After taking the "entire political context" of el-Masri's case against
the CIA into account, the German government would capitulate to American
demands.
Nikel assured the U.S. Embassy that "the Chancellery is well aware
of the bilateral political implications of the case, but added that this
case 'will not be easy'." Expressing his willingness to cave-in to
Washington at the earliest moment, the German National Security Adviser
promised that the Chancellery would "try to be as constructive as
possible."
With an eye towards managing the fallout, not doing justice to an
innocent man, Koenig "pointed out that the USG would likewise have a
difficult time in managing domestic political implications if international arrest warrants are issued." (emphasis added)
This is simply a diplomatic way of telling his German "colleague"
that Washington's chief concern was to suppress damaging information
here in the heimat that
America's "partners" in the global "War on Terror" view the United
States as little more than a gang of criminals and torturers. "He
[Koenig] reiterated our concerns and expressed the hope that the
Chancellery would keep us informed of further developments in the case,
so as to avoid surprises."
Nikel promised to do so "but reiterated that he could not, at this point 'promise that everything will turn out well'."
Washington's machinations eventually paid off in spades for the beleaguered Bush regime.
Der Spiegel noted "it would be easy to write off the details from the cables as mere trifles if they hadn't been confirmed by reality."
"In 2007," journalists Matthias Gebauer and John Goetz reported
"then-Justice Minister Brigitte Zypries decided not to further pursue
the 13 CIA agents."
Although their names were still on an
Interpol arrest warrant, "the United States stated that it would not
recognize its validity."
Compare this with the chorus of voices in official U.S. and European
circles now claiming that the Interpol "Red Notice" issued for Julian
Assange's arrest possess near-mystical properties!
In collusion
with the Bush gang, and doubtless made aware of "implications for
relations with the U.S.," Gebauer and Goetz wrote that "Zypries
explained that the Americans had made clear to her that they would
neither arrest nor hand over the 13 CIA agents," therefore "it made no
sense to even try to get them extradited."
Nor did it subsequently "make sense" that German courts in the
aftermath of the scandal, would provide el-Masri with even a scintilla
of justice.
The
Associated Press reported
last week that the Cologne Administrative Court rejected el-Masri's
lawsuit December 7, "seeking to force Berlin into prosecuting suspected
CIA agents" who had abducted him seven years earlier.
The court ruled that "the German government's decision not to seek
the extradition of the agents, despite the arrest warrant issued by a
German court, was legal."
El-Masri's attorney, Manfred Gnjidic,
said the WikiLeaks documents "'clearly show' the 'massive efforts' on
the part of the U.S. government to keep el-Masri's case out of the
courts."
Here in the United States, similar efforts have been met by
collusive behavior between the federal judiciary and the Bush and Obama
administrations.
In squashing the American Civil Liberties Union lawsuit,
El-Masri v.

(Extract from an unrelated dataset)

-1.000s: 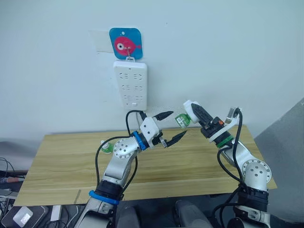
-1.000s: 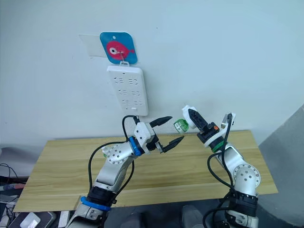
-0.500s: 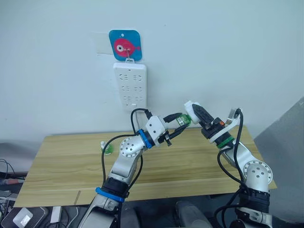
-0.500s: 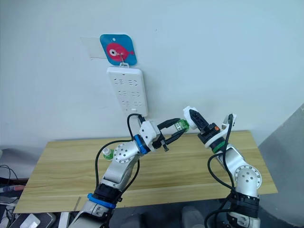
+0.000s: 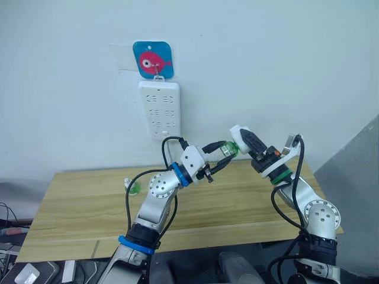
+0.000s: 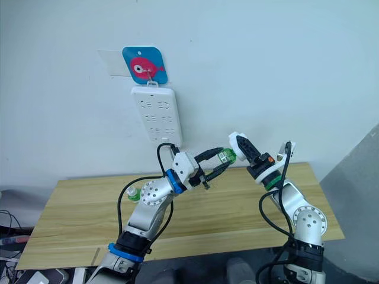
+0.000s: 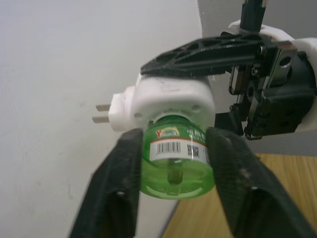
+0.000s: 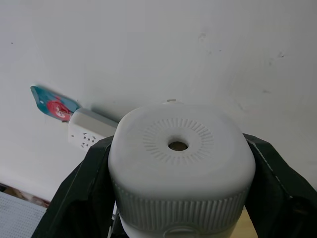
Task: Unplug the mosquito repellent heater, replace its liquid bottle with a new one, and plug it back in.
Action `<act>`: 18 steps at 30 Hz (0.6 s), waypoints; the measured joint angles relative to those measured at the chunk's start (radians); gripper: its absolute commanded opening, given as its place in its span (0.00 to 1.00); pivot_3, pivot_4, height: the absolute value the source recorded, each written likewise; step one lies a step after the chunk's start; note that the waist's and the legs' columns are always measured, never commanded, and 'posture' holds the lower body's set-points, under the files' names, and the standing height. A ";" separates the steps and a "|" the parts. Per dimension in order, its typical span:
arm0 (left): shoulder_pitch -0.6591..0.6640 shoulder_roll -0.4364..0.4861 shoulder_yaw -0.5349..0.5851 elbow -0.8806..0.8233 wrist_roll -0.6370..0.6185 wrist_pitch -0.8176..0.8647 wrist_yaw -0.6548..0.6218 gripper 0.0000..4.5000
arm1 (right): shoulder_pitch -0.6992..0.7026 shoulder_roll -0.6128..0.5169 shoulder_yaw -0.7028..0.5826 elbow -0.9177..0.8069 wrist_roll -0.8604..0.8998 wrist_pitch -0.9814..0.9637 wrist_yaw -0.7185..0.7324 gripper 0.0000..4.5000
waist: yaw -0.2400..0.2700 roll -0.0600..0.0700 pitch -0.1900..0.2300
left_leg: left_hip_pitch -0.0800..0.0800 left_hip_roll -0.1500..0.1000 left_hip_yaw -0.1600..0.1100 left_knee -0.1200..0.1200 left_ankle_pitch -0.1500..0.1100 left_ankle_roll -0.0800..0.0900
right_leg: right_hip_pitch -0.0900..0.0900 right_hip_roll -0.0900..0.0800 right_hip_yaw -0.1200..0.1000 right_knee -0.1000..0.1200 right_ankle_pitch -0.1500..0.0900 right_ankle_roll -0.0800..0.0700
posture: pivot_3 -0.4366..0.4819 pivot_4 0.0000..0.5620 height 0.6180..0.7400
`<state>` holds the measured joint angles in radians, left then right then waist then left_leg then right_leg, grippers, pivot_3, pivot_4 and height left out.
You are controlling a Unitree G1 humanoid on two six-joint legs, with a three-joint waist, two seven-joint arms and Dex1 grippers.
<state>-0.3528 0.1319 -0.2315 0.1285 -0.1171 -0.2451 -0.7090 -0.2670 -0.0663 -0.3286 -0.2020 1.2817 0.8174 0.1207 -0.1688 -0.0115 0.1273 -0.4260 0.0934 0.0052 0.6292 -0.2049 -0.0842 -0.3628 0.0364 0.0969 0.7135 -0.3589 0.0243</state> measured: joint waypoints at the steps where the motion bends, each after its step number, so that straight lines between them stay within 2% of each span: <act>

Tenet, the court upheld the notorious "state secrets privilege" asserted by the government.
"The release of the cable," the
World Socialist Web Sitenotes,
"only further underscores that American diplomacy is as filthy as its
torture policy, and that the European governments are complicit in the
policy of kidnapping and extrajudicial prosecution."
Despite unsuccessful efforts thus far to shutter WikiLeaks and with
threats to prosecute Julian Assange under the 1917 Espionage Act a
distinct possibility were the journalist extradited either by Britain or
Sweden to the United States in some dirty deal, Washington rages like a
wounded beast even as new revelations, and scandals, unfold.